Clinical Research Genitourinary Cancers

Strategic Direction and Overarching Themes for the Service

Clinical and translational research in the genitourinary service in the department of Radiation Oncology at the University of Pennsylvania focuses on:

  • The use of proton therapy in a number of disease sites, including prostate cancer, seminoma, and bladder cancer, assessing feasibility and treatment outcomes
  • Exploring the use of a circulating tumor cell assay in bladder cancer.
  • The impact of yoga on quality of life in prostate cancer patients receiving high-dose radiotherapy.
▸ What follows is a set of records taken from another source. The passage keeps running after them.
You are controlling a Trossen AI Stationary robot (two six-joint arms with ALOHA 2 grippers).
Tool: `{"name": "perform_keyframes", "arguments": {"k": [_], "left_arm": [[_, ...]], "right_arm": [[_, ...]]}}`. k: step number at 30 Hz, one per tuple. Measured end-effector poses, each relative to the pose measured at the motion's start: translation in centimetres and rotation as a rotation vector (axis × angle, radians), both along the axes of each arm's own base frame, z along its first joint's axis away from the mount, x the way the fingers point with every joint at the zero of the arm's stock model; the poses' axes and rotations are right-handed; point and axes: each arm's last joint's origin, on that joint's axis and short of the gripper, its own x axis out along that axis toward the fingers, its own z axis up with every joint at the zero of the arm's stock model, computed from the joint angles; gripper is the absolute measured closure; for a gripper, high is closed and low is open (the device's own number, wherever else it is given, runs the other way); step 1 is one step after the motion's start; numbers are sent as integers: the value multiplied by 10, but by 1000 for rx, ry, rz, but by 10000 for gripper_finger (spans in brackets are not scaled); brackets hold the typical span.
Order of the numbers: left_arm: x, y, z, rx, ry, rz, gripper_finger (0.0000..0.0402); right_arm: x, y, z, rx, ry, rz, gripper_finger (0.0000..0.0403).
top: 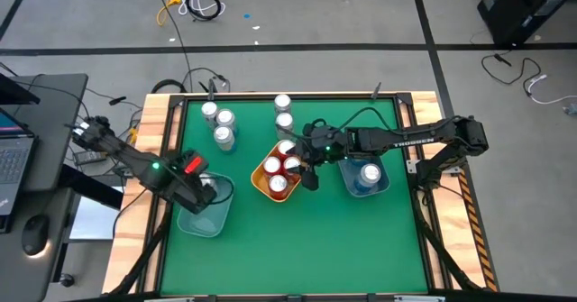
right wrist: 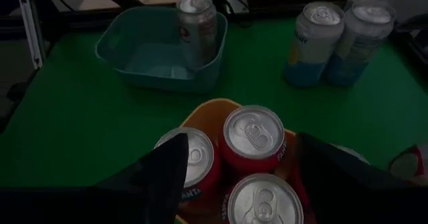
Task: Sort soda cans
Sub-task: Put the bottom blue and white soda can into the blue bin
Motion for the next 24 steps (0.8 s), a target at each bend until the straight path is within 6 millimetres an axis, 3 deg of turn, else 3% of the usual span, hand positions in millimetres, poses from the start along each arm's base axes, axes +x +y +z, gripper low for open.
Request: {"name": "perform_keyframes", "arguments": {"k": [5,8,11,16,17,24], "left_arm": [[-4,7,19,233,-169,-90,24],[-4,11,23,390,-243,-107,66],[-7,15,20,496,-261,-136,149],[-14,21,6,574,-296,-165,354],[-16,22,4,567,-312,-166,376],[-49,42,6,452,-493,-171,398]], "right_arm": [[7,0,9,-11,-117,4,142],[13,0,14,-34,-208,14,149],[20,-1,14,-44,-276,17,163],[35,-1,3,-74,-310,29,209],[37,-1,4,-74,-316,28,223],[62,-2,9,-75,-341,28,337]]}}
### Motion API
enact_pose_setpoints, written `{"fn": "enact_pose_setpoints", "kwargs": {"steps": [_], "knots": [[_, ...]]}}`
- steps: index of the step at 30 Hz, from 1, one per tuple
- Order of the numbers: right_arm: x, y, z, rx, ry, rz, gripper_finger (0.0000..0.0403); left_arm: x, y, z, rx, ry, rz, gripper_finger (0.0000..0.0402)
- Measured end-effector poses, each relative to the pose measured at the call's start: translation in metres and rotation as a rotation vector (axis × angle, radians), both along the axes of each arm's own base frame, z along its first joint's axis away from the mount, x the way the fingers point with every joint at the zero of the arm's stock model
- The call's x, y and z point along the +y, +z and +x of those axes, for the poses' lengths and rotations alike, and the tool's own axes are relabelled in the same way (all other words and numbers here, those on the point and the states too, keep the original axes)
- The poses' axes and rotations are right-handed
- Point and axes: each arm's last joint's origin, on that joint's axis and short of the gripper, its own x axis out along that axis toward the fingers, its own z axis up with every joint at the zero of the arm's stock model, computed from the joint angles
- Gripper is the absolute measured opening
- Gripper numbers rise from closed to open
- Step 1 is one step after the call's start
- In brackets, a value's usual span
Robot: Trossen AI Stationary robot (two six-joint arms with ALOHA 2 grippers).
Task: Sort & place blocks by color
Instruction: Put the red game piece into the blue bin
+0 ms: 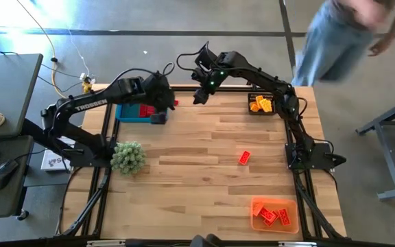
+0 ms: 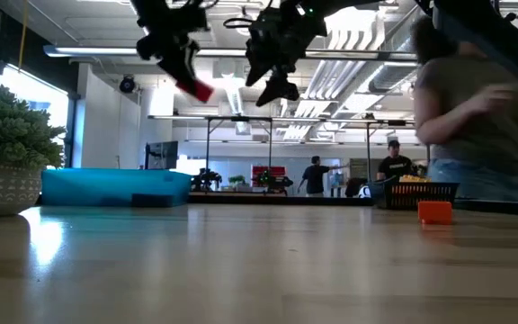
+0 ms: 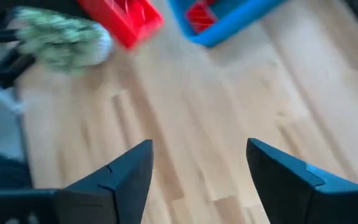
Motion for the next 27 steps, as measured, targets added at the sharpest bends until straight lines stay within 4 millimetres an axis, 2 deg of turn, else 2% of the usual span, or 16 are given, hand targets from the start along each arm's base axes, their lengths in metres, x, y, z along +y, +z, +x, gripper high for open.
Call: {"fn": "enact_pose_setpoints", "kwargs": {"steps": [6,13,21,27], "knots": [[-0.001,-0.001,0.0,0.054,-0.105,-0.019,0.0244,0.038,-0.022,-0.021,0.109,0.201,-0.125,0.0066],[0.01,-0.002,0.005,0.084,-0.158,0.003,0.0245,0.081,-0.061,-0.032,0.206,0.359,-0.257,0.0067],[0.031,-0.007,0.006,0.266,-0.31,-0.12,0.0245,0.105,-0.095,-0.035,0.298,0.422,-0.326,0.008],[0.054,-0.011,0.004,0.421,-0.427,-0.19,0.0245,0.116,-0.111,-0.036,0.32,0.487,-0.348,0.0089]]}}
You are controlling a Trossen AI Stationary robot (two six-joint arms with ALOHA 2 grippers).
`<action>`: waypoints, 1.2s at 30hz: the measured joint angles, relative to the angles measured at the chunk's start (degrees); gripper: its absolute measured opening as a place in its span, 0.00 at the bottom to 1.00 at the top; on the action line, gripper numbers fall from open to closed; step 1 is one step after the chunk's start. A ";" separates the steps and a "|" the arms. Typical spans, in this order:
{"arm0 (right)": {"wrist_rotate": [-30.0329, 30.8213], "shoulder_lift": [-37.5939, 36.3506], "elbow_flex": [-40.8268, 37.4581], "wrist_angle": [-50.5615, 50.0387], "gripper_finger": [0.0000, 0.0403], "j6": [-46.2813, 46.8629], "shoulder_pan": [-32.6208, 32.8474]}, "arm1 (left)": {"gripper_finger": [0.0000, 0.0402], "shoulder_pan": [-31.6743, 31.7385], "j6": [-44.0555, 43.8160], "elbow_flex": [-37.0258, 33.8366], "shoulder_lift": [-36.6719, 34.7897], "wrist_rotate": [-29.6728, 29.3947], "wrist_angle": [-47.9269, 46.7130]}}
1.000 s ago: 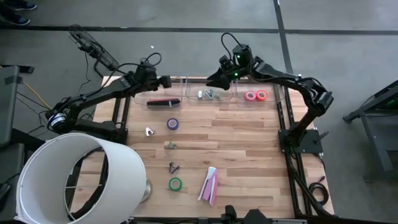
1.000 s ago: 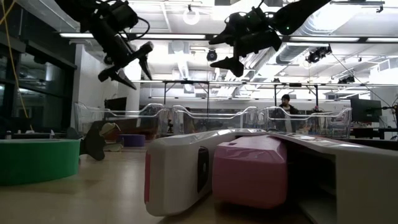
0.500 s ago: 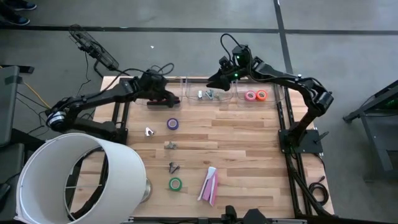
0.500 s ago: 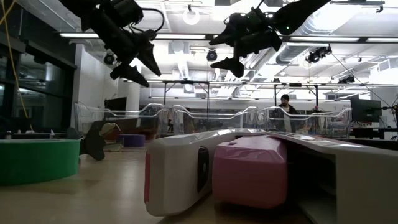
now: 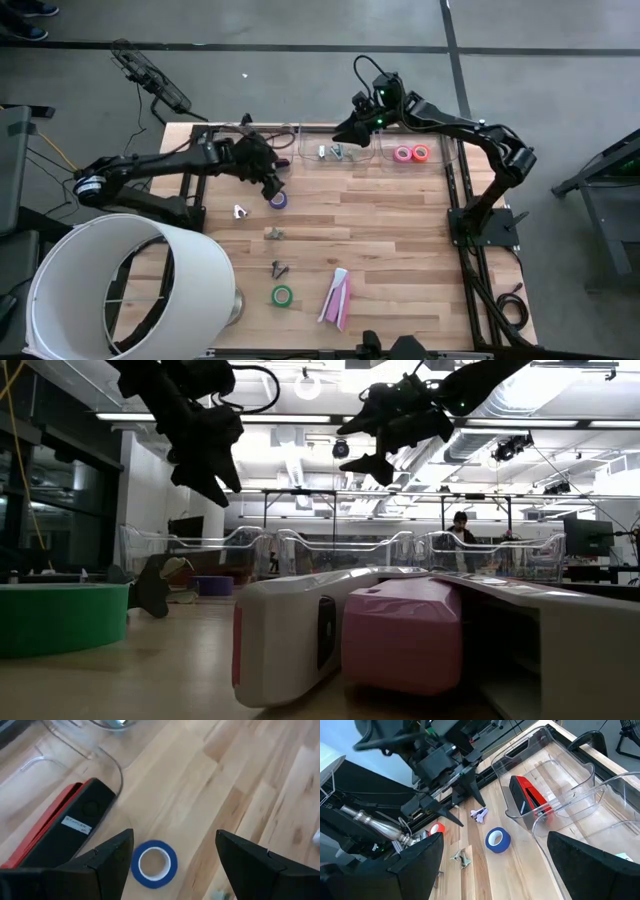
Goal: Pick and place Stapler, Stapler remover, tape
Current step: Put the violet tape into the right transparent bin
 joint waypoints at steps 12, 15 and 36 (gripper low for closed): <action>0.44 0.00 0.01 -0.81 0.86 -1.45 0.12 | 0.69 -6.73 20.27 0.00 6.46 -1.58 -0.60; 0.44 0.00 0.01 -0.92 0.86 -1.49 0.13 | 0.69 -6.75 20.86 0.00 9.85 -2.71 -0.44; 0.59 0.00 0.00 -1.99 0.86 -1.46 0.15 | 0.69 -6.63 20.76 0.00 22.44 0.84 -1.42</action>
Description of Programs and Protocols within the Service

Title: A Phase II Trial of Proton Radiation Therapy Using Standard Fractionation for Low and Low-Intermediate Risk Adenocarcinoma of the Prostate

Principal Investigator: Neha Vapiwala, M.D.
Coordinator: Susan Mazzoni, MPH
Office: (215) 300-1153
UPCC#: 08809

This is a prospective study of patients undergoing standard fractionation (44 treatments) proton radiation for prostate cancer. The aims of this study are to assess acute and late toxicities due to radiation therapy, to determine freedom from failure, determine overall survival, and evaluation of the quality of life of subjects. Patients are eligible if they have histologically confirmed disease with clinical stages T1a to T2c N0M0, Gleason score 2-7, PSA <20ng/ml, and ECOG status 0-1. Subjects complete quality of life measures and specific GU/GI measures at baseline (before radiation treatment begins) and at each post-treatment follow-up visit.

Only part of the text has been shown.